Jakarta (ANTARA News) - Mata uang rupiah pada awal pekan sore melemah 27 poin terhadap dolar AS dipicu dari masih kuatnya kekhawatiran pelaku pasar terhadap penanganan krisis utang di Yunani.

Nilai tukar mata uang rupiah yang ditransaksi antarbank di Jakarta Senin sore bergerak melemah 27 poin ke posisi Rp8.987 dibanding sebelumnya Rp8.960 per dolar AS.

"Isu sentralnya masih dari Eropa yakni belum adanya hasil positif terhadap penanganan krisis utang Yunani sehingga rupiah kembali melemah terhadap dolar AS," kata analis valuta asing dari Bank Himpunan Saudara, Rully Nova di Jakarta, Senin.

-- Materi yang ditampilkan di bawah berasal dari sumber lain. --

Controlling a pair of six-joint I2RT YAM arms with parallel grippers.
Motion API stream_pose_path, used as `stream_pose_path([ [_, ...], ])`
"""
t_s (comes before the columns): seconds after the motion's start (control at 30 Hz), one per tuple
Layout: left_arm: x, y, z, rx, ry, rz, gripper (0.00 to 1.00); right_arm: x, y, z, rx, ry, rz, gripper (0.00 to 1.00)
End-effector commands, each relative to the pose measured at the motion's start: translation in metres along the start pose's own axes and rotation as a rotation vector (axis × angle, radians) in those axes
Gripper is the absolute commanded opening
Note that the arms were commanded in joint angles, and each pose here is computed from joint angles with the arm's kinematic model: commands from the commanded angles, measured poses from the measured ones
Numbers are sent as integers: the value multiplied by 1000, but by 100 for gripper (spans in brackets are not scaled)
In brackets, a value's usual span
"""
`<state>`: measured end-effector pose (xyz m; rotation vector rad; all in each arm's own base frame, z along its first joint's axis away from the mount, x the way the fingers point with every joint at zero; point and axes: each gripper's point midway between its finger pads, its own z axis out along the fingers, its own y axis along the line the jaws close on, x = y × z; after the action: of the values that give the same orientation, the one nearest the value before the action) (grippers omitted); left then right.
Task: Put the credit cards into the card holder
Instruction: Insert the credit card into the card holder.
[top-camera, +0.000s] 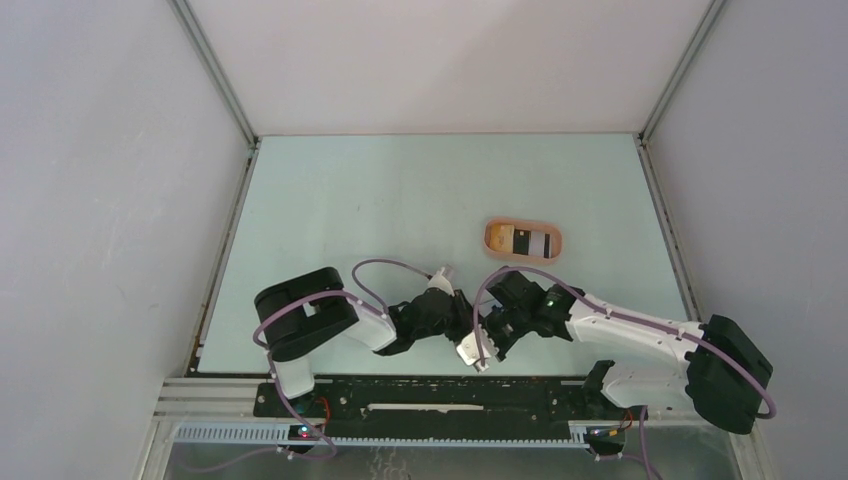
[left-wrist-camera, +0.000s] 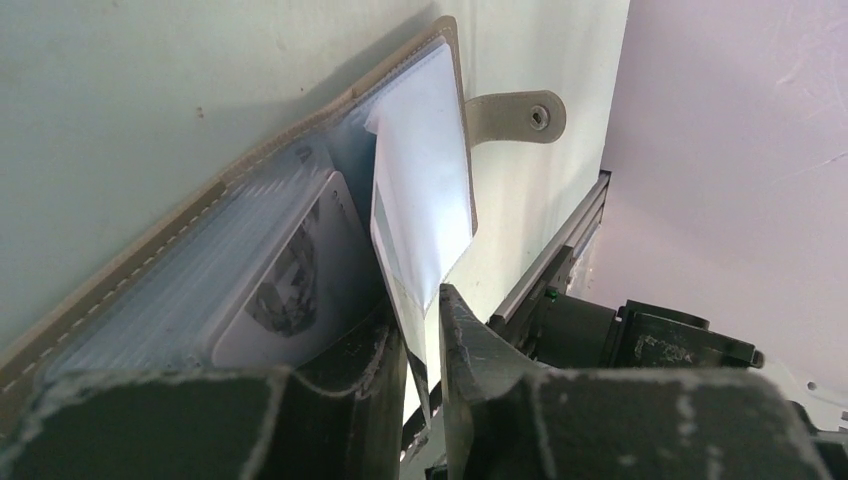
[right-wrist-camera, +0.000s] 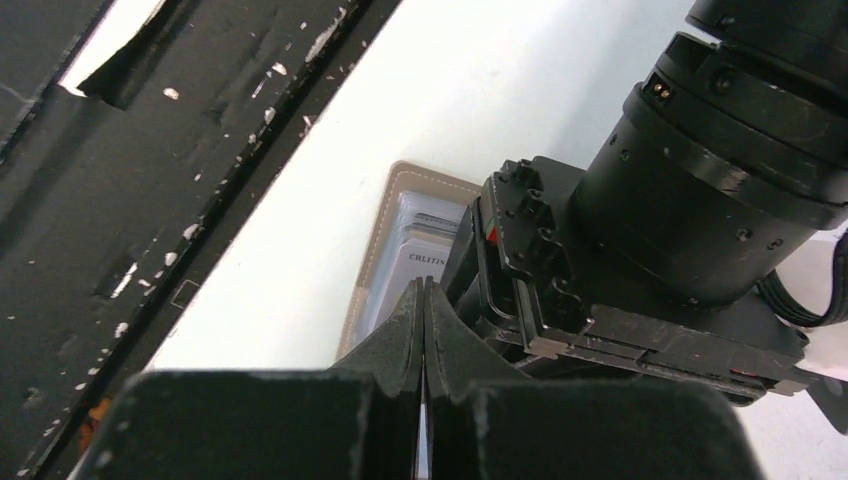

Ia menambahkan, minimnya sentimen terhadap mata uang beresiko dapat membuat nilai tukar dalam negeri kembali melemah ke level Rp9.000 per dolar AS.

"Diperkirakan besok, Selasa (31/1), rupiah akan kembali melemah di kisaran Rp9.000 per dolar AS seiring masih minimnya sentimen positif dari eksternal maupun domestik," ujar dia.

Ia mengatakan, pelemahan nilai tukar dalam negeri juga dipicu dari aksi ambil untung (profit taking) pelaku pasar uang setelah pada pekan kemarin rupiah sempat mengalami peningkatan cukup signifikan.

"Pekan sebelumnya cukup banyak sentimen positif seperti meningkatnya kepercayan konsumer Jerman sehingga berdampak positif pada euro dan berimbas ke rupiah," ucap dia.

Managing Research Indosurya Asset Management, Reza Priyambada menambahkan, rupiah terkena aksi "profit taking" mengingat level rupiah diperkirakan menuju level Rp9.000 per dolar AS.

Selain itu, lanjut dia, melemahnya rupiah juga dipicu dari sentimen negatif Eropa setelah pemerintah Yunani belum mencapai kesepakatan soal "debt swap" dengan para kreditur swasta.

"Para kreditur masih menginginkan `yield` empat persen atau lebih rendah dari sebelumnya sebesar delapan persen, sedangkan Yunani dan Uni Eropa inginkan 3,5 persen," kata dia.

Sementara itu, kurs tengah Bank Indonesia pada, Senin (30/1) tercatat mata uang rupiah bergerak melemah ke posisi Rp8.985 dibanding sebelumnya di posisi Rp8.980.